#### [Exercise description]
Every line below from the one containing "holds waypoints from" through the one containing "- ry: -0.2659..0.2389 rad" must be transcribed exactly. Omit all lines outside that stretch.

------ Information given ------

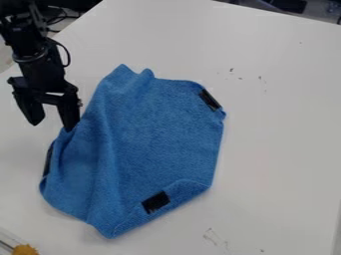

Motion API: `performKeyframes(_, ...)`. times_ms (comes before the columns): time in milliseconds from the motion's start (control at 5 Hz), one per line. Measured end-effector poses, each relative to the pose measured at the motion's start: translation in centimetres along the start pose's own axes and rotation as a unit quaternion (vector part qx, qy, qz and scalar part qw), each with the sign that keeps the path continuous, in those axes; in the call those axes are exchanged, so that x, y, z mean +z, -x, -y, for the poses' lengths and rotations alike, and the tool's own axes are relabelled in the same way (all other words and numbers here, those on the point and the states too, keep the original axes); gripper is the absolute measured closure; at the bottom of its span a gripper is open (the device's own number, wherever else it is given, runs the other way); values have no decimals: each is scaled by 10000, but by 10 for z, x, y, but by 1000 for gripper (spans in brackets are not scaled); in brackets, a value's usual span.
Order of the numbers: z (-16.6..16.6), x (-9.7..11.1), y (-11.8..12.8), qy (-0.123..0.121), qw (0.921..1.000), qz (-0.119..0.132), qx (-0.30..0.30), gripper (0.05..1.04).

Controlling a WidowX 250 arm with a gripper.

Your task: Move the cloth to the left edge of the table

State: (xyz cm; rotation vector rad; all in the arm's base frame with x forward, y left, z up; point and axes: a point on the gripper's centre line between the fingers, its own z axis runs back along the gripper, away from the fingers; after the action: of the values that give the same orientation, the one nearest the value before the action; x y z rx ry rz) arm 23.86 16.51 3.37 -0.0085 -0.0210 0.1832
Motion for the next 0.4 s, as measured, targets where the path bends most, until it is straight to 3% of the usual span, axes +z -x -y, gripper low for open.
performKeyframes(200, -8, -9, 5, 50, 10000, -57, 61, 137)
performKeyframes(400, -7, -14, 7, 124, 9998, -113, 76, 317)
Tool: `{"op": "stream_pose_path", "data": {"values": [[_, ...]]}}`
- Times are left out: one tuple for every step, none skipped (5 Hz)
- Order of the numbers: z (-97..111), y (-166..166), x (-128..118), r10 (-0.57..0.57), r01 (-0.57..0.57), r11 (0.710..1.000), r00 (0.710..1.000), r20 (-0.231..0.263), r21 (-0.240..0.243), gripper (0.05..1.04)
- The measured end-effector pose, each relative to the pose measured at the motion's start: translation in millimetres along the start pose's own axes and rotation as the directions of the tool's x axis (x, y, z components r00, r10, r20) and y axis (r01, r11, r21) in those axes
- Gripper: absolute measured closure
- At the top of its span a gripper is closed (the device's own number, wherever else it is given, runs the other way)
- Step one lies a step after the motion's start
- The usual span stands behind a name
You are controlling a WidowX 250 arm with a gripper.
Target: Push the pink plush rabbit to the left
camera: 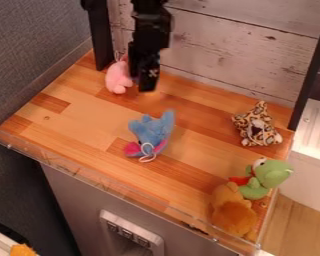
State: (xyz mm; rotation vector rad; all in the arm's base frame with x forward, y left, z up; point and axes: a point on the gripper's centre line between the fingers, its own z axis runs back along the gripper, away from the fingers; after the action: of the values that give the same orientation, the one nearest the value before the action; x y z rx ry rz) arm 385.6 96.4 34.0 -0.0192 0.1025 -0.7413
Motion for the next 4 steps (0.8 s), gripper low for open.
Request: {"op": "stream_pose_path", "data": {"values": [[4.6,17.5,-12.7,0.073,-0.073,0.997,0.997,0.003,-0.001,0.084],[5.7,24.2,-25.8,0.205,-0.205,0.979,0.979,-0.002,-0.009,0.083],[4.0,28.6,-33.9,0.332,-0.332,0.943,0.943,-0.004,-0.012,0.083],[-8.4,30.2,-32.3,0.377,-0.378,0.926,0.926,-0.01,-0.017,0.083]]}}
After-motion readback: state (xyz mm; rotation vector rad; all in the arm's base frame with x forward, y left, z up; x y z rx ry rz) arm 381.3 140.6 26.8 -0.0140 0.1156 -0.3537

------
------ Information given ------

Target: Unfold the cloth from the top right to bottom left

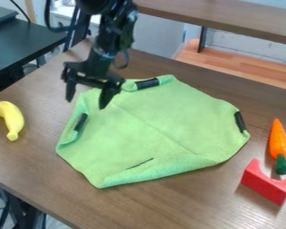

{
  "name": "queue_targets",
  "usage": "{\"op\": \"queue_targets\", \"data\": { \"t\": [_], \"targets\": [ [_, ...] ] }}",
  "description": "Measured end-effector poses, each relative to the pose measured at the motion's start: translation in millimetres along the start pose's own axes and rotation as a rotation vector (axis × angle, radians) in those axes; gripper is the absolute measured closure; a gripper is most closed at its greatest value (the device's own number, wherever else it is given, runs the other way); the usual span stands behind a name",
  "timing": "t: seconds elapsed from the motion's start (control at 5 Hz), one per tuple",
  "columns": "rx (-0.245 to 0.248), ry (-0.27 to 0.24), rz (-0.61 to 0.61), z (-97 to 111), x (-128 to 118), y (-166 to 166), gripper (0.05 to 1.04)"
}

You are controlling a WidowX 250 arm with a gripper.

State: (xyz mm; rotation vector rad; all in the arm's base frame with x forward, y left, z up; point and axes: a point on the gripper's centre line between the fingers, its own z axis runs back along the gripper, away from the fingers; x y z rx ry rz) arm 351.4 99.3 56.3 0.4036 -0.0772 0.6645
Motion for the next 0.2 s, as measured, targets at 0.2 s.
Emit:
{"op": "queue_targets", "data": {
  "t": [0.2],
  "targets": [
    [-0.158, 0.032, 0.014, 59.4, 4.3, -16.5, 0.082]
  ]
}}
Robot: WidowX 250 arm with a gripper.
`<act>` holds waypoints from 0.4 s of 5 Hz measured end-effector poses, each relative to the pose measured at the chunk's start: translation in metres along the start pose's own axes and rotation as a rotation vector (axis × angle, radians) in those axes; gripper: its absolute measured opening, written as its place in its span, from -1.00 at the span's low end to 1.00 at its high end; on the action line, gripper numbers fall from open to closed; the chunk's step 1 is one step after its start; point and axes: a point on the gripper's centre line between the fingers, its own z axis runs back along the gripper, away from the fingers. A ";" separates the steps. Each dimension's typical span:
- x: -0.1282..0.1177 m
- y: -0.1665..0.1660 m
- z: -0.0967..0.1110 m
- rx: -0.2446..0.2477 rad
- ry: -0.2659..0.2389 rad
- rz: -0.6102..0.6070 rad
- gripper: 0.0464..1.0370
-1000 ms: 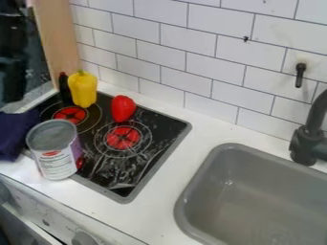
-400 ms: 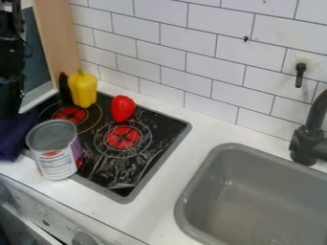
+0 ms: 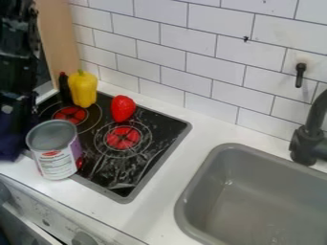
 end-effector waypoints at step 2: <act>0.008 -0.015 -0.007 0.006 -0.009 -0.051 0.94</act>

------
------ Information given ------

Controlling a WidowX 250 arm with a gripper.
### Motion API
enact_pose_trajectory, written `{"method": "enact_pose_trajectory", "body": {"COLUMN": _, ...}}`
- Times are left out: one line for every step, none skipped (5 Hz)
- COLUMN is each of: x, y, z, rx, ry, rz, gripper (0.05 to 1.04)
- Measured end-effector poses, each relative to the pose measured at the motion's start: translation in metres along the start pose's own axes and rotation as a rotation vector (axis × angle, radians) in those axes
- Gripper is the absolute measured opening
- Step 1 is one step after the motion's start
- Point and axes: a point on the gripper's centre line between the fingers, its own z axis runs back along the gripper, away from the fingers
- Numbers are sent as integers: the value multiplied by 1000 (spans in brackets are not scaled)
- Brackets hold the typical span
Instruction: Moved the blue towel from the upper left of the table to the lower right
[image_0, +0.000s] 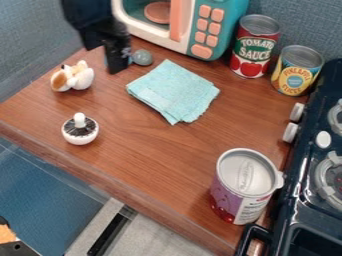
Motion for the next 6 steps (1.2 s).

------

#### [Task output]
`<act>` holds waypoints from 0.4 s of 5 Hz measured end-effector poses, each relative to the pose measured at the chunk's start: translation in metres along the start pose's own axes and rotation as a rotation vector (axis × angle, radians) in those axes; gripper: its absolute measured opening, written as its place in its span, from -1.00 at the span's low end to 1.00 at its high end; on the action line, gripper numbers fall from open to closed; the chunk's step 1 is one step after its start; point and axes: a point on the gripper's centre line between the fingers, its own z axis runs back along the gripper, away from the fingers. A ";" separates the steps. Each dimension's typical span:
- x: -0.1282..0.1177 m
- y: -0.1665..0.1660 m
- z: -0.0967..0.1110 m
- rx: -0.2446..0.2477 rad
- ry: -0.2659..0.2389 rad

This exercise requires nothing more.